Because the majority's selective readings of dictionaries and abstract analysis of the Medicare statute's "structure" do not change the reality of the administrative proceeding below, I respectfully dissent from Part III.A of the majority opinion, which addresses Agendia's statutory claims, and from the reversal of the district court's grant of summary judgment to Agendia. I join in Part III.B of the majority's opinion which rejects Agendia's constitutional, non-delegation argument. I.

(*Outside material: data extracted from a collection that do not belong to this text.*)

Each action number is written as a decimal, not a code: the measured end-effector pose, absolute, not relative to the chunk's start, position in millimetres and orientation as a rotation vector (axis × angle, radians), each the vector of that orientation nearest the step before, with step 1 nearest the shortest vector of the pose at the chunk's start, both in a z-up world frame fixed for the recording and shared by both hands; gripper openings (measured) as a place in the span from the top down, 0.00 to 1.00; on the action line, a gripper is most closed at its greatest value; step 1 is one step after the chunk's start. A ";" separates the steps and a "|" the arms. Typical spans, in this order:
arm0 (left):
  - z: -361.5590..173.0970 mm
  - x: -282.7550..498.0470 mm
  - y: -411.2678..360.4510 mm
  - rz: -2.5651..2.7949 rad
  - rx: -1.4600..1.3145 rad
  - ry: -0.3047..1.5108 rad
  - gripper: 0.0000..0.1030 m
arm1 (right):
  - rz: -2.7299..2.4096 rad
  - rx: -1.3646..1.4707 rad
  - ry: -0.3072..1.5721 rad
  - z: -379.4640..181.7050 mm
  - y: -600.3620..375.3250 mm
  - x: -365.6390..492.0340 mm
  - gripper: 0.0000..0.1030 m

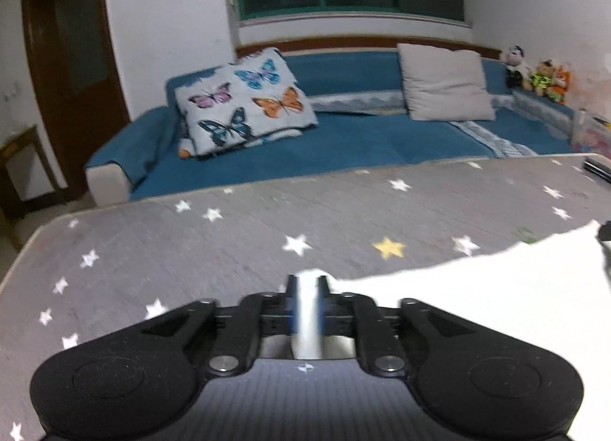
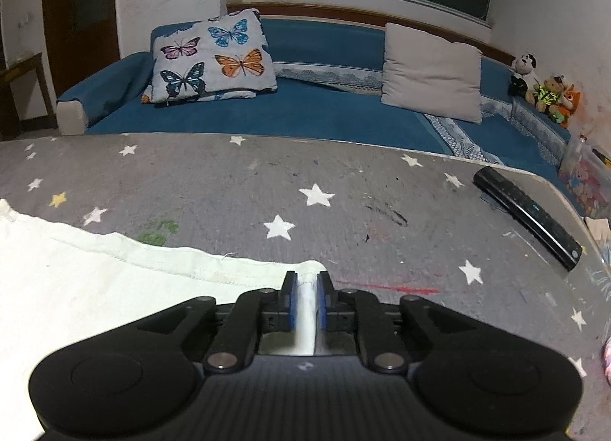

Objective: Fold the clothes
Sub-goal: 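Lift the shirt with both grippers and shake it out above the table, then lay the shirt flat on the table and release both grippers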

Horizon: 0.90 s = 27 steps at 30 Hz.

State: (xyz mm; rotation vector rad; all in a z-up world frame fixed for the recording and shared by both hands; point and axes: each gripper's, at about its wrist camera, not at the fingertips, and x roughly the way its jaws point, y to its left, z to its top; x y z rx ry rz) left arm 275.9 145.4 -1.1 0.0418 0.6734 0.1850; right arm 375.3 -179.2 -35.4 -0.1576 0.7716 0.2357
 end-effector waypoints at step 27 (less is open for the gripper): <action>-13.1 267.1 152.6 0.250 0.110 0.689 0.92 | 0.318 -0.124 0.805 -23.9 -178.1 362.0 0.88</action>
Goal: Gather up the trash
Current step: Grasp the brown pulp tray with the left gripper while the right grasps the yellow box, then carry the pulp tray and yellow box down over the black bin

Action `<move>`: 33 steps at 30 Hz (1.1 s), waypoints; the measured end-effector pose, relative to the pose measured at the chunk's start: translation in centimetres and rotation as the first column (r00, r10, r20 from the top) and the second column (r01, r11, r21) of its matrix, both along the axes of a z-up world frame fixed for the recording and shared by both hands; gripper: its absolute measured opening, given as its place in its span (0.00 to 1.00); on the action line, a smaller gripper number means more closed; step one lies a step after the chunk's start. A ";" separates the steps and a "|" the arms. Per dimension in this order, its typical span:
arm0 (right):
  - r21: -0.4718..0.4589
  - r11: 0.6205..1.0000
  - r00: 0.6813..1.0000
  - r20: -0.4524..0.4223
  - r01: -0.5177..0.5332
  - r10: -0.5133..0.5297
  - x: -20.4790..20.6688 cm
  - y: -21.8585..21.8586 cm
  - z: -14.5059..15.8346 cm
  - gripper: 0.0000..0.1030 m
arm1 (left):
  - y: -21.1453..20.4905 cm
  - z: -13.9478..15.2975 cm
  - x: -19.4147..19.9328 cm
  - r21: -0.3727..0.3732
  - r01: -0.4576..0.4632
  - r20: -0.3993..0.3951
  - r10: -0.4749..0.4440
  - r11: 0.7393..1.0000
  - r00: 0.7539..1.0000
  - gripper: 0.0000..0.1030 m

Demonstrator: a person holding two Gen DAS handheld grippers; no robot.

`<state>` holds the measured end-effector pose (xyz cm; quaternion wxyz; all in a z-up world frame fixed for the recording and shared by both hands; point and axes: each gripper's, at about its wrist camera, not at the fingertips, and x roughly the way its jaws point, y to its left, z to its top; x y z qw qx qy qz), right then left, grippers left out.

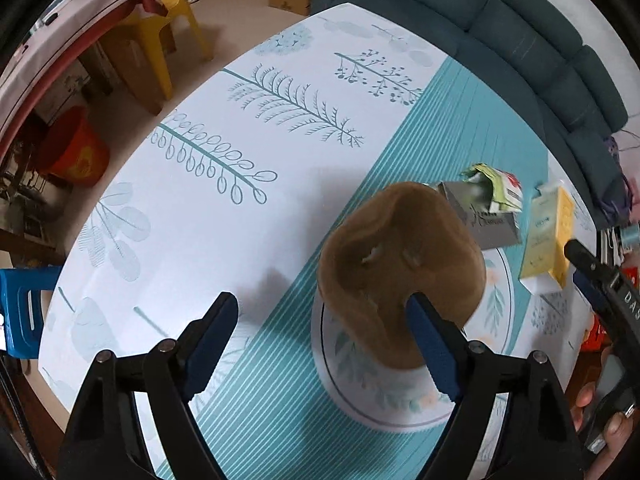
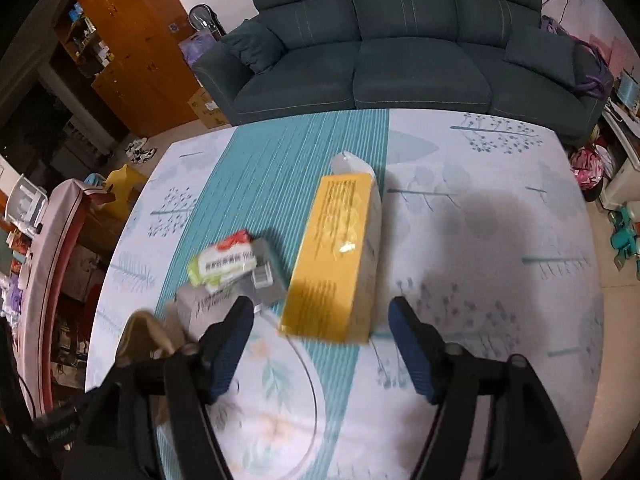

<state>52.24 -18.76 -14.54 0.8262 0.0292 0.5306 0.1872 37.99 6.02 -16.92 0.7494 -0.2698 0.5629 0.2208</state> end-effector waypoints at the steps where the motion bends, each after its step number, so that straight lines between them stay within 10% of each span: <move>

The majority attempts to obscure the reality of the Medicare claims process—and the practical effect LCDs had on Agendia's claim—in two ways.

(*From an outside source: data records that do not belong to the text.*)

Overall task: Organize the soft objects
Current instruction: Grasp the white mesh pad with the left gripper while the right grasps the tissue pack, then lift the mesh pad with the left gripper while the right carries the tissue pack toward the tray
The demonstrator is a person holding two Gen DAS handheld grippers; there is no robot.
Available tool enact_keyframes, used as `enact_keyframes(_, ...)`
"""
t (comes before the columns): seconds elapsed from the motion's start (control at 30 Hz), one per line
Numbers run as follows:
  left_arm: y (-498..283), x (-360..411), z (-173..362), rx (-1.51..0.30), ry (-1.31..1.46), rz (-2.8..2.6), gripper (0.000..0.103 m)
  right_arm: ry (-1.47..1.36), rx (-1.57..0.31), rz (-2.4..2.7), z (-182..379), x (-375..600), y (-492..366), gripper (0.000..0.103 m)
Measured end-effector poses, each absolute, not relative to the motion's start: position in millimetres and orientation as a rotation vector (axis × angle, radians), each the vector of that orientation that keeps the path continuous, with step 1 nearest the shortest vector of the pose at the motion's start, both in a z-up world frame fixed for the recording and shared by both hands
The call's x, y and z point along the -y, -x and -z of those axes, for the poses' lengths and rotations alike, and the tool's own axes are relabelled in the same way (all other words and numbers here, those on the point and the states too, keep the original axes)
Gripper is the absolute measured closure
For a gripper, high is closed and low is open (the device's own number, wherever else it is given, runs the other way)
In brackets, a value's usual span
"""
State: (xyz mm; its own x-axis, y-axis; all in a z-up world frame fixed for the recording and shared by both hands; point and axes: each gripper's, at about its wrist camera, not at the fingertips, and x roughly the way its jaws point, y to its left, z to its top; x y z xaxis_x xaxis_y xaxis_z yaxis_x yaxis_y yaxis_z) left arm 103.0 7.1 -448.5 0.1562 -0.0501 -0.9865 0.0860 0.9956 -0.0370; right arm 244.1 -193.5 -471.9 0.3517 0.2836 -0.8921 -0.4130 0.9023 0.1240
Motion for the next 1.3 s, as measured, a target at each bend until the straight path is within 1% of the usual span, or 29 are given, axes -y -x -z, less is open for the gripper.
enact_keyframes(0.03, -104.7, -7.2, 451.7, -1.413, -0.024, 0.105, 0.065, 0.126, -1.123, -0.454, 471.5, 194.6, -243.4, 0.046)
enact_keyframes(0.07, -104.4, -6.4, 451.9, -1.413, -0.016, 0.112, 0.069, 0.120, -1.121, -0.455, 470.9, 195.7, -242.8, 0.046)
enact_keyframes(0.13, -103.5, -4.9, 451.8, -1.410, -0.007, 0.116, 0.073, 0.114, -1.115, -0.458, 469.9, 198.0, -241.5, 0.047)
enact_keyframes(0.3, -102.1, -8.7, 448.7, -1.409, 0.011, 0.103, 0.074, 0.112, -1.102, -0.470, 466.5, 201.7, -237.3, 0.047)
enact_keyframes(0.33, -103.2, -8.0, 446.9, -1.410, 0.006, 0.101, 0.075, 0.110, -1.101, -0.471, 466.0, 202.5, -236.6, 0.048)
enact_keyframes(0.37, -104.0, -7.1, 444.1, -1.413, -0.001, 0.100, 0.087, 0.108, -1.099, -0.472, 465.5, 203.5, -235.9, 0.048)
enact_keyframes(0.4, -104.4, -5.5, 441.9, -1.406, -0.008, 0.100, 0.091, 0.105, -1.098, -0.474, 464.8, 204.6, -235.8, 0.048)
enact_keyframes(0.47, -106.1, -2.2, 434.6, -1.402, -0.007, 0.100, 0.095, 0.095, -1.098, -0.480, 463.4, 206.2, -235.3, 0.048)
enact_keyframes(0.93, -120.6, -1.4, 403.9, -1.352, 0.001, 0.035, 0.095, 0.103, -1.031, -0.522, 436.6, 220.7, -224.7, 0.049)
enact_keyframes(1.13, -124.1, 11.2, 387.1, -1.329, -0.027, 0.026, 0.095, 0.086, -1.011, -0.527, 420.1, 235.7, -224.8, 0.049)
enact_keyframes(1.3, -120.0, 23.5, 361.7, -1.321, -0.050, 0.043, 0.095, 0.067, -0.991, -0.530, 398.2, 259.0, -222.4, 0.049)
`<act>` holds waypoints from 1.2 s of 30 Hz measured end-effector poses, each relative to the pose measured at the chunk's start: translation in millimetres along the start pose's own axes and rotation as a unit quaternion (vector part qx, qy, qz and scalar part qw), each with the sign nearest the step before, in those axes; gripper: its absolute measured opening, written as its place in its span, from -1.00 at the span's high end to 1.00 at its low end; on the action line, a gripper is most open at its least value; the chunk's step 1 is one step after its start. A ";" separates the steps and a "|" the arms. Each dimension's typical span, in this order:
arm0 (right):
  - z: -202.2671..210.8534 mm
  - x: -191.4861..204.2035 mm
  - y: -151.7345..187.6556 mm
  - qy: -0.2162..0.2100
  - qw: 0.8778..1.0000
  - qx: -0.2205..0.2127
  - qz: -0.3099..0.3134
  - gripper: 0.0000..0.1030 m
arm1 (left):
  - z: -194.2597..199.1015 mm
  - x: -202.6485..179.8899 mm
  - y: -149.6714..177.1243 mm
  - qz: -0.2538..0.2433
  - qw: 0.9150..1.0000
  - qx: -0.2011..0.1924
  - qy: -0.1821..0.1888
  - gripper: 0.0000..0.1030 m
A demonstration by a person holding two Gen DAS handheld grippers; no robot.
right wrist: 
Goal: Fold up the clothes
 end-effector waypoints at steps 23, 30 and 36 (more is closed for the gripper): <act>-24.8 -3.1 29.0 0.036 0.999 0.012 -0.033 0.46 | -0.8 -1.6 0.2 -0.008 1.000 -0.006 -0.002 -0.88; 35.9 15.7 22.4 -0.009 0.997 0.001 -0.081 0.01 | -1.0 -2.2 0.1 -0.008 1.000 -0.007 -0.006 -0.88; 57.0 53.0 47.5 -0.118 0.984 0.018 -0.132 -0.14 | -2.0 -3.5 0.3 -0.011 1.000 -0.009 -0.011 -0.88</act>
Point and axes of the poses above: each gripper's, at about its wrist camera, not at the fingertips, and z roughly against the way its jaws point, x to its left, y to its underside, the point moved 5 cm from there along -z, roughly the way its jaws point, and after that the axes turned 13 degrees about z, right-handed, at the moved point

First, the majority holds that LCDs do not "change substantive legal standards" because, notwithstanding any relevant LCDs, Medicare ALJs and the Appeals Council "ultimately must apply the statutory reasonable and necessary standard." Citing the Oxford English Dictionary ("OED "), the majority implies that a "change" occurs only when one thing is "substituted for" or "replaced with" another. See Change , Oxford English Dictionary Online, www.oed.com/view/Entry/30468 (last visited Jun. 11, 2021). It then reasons that, because LCDs do not "replace" the statutory standard, they do not "change" that standard within the meaning of § 1395hh(a)(2).
Second, the majority contends that its decision to exempt LCDs from 42 U.S.C. § 1395hh(a)(2) ’s notice and comment requirements is "driven by the structure of the [Medicare] statute." Specifically, the majority argues that it would not make sense to "[subject] local coverage determinations, which are not binding, to a more demanding procedure than their national, binding counterparts," the NCDs.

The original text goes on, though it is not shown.